» **Exercise**
Leaving pictures aside, set down each line exactly, from the first line of the data to the line with "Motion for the", both included.

» **Source data**

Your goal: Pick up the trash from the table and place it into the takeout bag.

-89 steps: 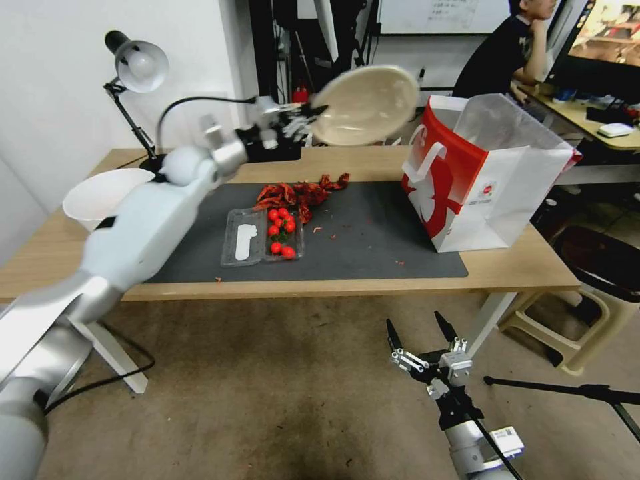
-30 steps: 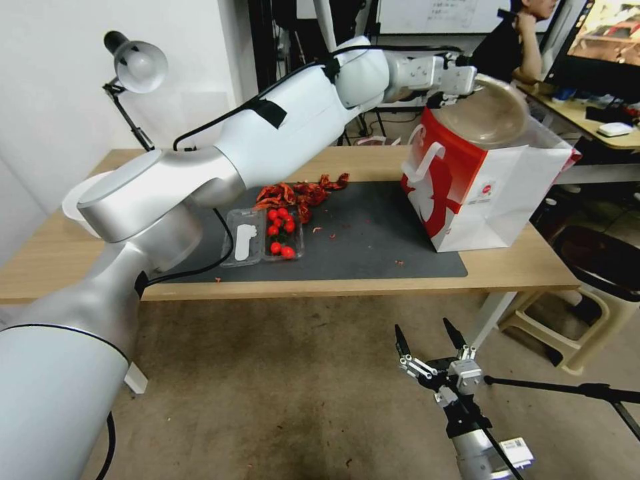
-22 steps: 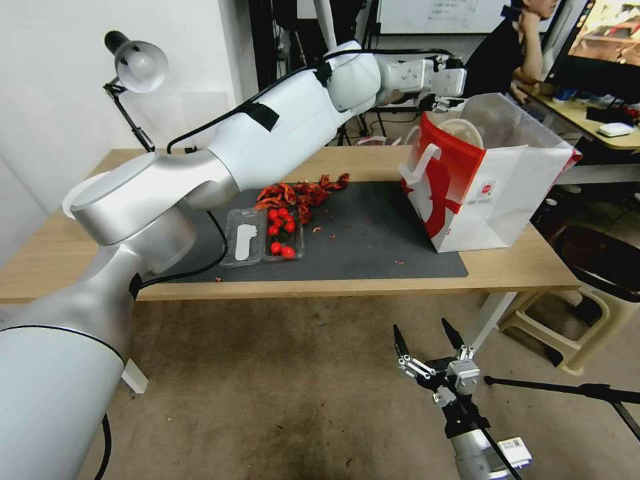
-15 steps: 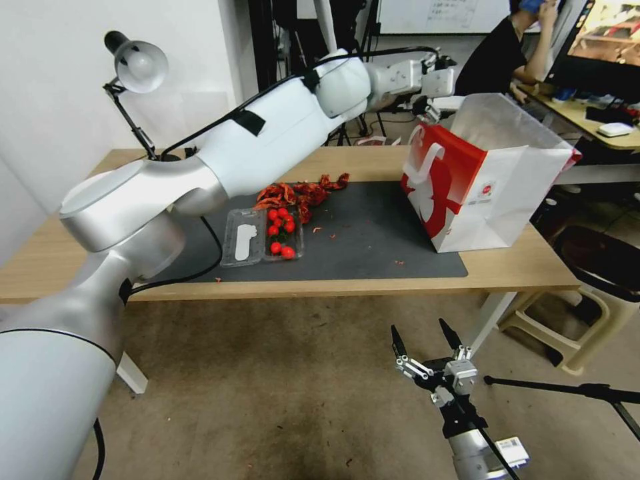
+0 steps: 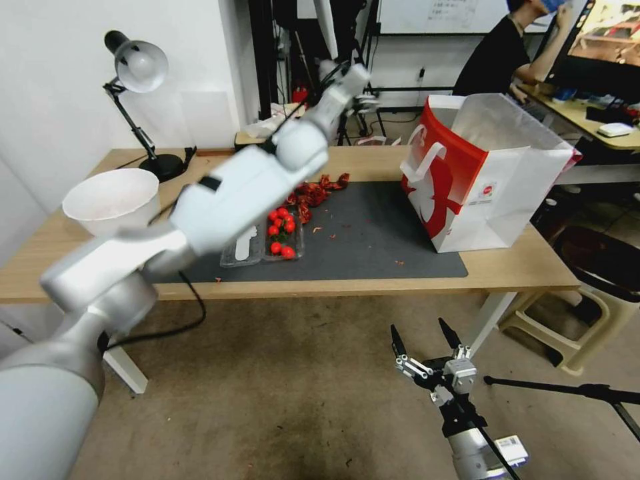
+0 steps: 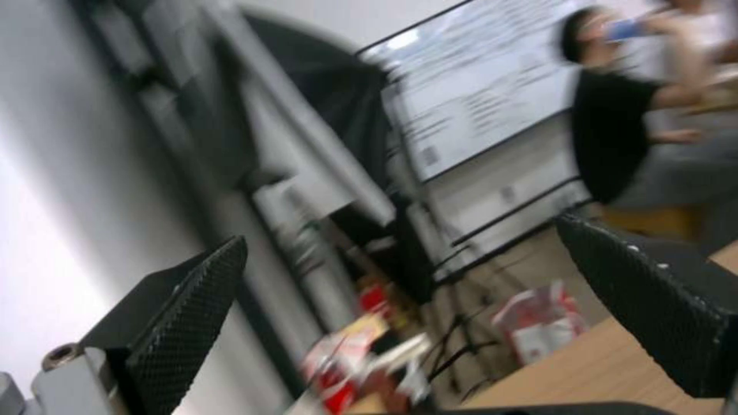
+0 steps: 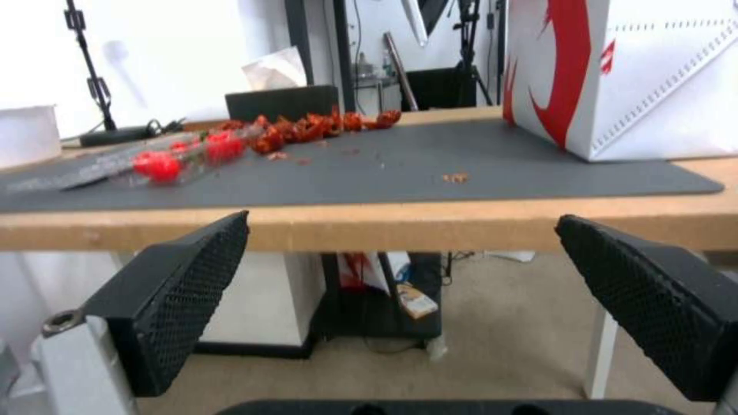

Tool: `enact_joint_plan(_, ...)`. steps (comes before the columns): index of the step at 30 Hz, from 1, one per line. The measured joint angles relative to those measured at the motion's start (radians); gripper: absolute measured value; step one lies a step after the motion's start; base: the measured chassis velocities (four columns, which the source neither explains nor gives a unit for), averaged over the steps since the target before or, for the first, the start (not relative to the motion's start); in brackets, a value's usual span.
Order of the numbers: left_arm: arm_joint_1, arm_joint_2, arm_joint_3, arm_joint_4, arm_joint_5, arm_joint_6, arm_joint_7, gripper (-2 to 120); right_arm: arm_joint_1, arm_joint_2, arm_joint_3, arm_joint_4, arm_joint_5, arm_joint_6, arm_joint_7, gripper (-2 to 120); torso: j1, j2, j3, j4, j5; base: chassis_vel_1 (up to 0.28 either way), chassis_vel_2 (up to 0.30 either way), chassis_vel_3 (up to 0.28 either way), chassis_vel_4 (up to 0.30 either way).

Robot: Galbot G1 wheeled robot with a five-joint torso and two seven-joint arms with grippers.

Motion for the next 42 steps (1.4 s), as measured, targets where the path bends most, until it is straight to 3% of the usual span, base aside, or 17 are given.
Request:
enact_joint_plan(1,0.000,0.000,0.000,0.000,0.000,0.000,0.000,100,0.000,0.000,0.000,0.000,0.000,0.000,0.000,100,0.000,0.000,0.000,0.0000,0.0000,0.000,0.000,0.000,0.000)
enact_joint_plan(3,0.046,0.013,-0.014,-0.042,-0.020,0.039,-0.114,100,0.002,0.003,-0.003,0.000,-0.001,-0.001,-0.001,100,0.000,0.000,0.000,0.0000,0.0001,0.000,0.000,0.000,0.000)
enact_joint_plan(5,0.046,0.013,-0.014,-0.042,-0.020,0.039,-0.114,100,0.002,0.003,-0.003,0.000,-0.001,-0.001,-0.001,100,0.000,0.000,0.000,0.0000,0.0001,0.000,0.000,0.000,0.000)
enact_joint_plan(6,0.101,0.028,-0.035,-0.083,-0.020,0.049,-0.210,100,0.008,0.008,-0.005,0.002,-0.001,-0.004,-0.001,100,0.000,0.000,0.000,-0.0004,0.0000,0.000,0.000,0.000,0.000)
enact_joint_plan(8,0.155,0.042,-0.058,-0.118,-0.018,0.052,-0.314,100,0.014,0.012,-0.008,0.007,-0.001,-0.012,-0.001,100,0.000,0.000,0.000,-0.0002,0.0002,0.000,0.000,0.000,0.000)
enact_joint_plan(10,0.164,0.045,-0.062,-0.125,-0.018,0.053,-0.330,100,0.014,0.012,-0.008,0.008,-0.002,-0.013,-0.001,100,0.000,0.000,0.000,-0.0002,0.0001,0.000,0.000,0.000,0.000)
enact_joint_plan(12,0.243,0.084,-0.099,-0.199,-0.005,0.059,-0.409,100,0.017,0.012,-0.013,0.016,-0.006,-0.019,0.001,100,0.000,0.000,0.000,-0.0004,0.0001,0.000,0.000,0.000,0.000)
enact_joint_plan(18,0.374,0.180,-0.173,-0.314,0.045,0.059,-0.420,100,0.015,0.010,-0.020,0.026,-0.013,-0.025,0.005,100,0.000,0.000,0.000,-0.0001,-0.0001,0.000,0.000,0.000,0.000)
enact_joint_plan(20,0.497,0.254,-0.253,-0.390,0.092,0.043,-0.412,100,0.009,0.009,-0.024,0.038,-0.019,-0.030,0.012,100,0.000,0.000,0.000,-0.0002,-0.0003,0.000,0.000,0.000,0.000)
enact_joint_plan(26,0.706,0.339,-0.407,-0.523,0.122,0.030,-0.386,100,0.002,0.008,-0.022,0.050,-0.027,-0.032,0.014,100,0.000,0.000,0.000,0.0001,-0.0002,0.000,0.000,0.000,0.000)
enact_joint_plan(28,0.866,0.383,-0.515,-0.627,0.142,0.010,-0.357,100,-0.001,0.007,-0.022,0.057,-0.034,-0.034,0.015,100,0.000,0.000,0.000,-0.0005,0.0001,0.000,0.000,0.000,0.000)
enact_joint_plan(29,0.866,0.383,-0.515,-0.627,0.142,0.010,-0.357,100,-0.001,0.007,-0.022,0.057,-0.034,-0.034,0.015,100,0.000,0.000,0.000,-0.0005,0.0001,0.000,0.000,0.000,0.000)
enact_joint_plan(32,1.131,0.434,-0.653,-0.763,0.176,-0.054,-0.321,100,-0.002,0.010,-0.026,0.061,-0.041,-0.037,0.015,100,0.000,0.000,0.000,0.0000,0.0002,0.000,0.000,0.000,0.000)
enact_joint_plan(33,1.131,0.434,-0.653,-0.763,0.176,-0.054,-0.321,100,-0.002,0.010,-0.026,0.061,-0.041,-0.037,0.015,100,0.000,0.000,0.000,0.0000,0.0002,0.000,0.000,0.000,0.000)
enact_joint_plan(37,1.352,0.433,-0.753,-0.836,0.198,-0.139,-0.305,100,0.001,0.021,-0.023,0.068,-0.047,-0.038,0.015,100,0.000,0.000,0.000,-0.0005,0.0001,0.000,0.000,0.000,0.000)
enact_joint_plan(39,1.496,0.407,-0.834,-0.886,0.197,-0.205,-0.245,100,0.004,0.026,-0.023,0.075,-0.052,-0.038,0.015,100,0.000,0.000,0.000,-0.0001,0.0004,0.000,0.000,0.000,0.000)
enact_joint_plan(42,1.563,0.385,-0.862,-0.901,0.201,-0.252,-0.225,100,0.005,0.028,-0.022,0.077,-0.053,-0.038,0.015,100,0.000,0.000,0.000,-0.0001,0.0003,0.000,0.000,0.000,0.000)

» **Answer section**
Your goal: Pick up the trash from the table and place it into the takeout bag.

-89 steps: 
-30 steps: 
-22 steps: 
-15 steps: 
+0 steps: 
+0 steps: 
+0 steps: 

Tool: `enact_joint_plan(_, ...)`. steps (comes before the columns): index of the step at 30 Hz, from 1, one per line. The measured joint angles relative to those measured at the motion's start (radians); gripper: absolute measured value; step one lies a step after the motion's start; base: the measured chassis velocities (four columns, which the source neither explains nor gives a unit for), averaged over the steps since the target before or, for the first, the start (not relative to the motion's start); in brackets, a value's usual span.
Order of the numbers: left_arm: arm_joint_1, arm_joint_2, arm_joint_3, arm_joint_4, arm_joint_5, arm_joint_6, arm_joint_7, gripper (-2 to 120); right_arm: arm_joint_1, arm_joint_2, arm_joint_3, arm_joint_4, arm_joint_5, arm_joint_6, arm_joint_7, gripper (-2 to 120); torso: j1, j2, j3, j4, j5; base: chassis_vel_1 (up to 0.28 either way), chassis_vel_2 (up to 0.30 either way), chassis_vel_3 (up to 0.28 either way), chassis_vel_4 (up to 0.30 either way).

Robot: Galbot G1 wheeled robot with a five-joint torso and two seven-joint arms with grippers.

Motion for the next 42 steps (1.4 s), as measured, targets where the path bends most, until it is straight to 3% of the usual span, base aside, or 17 are given.

No more output remains.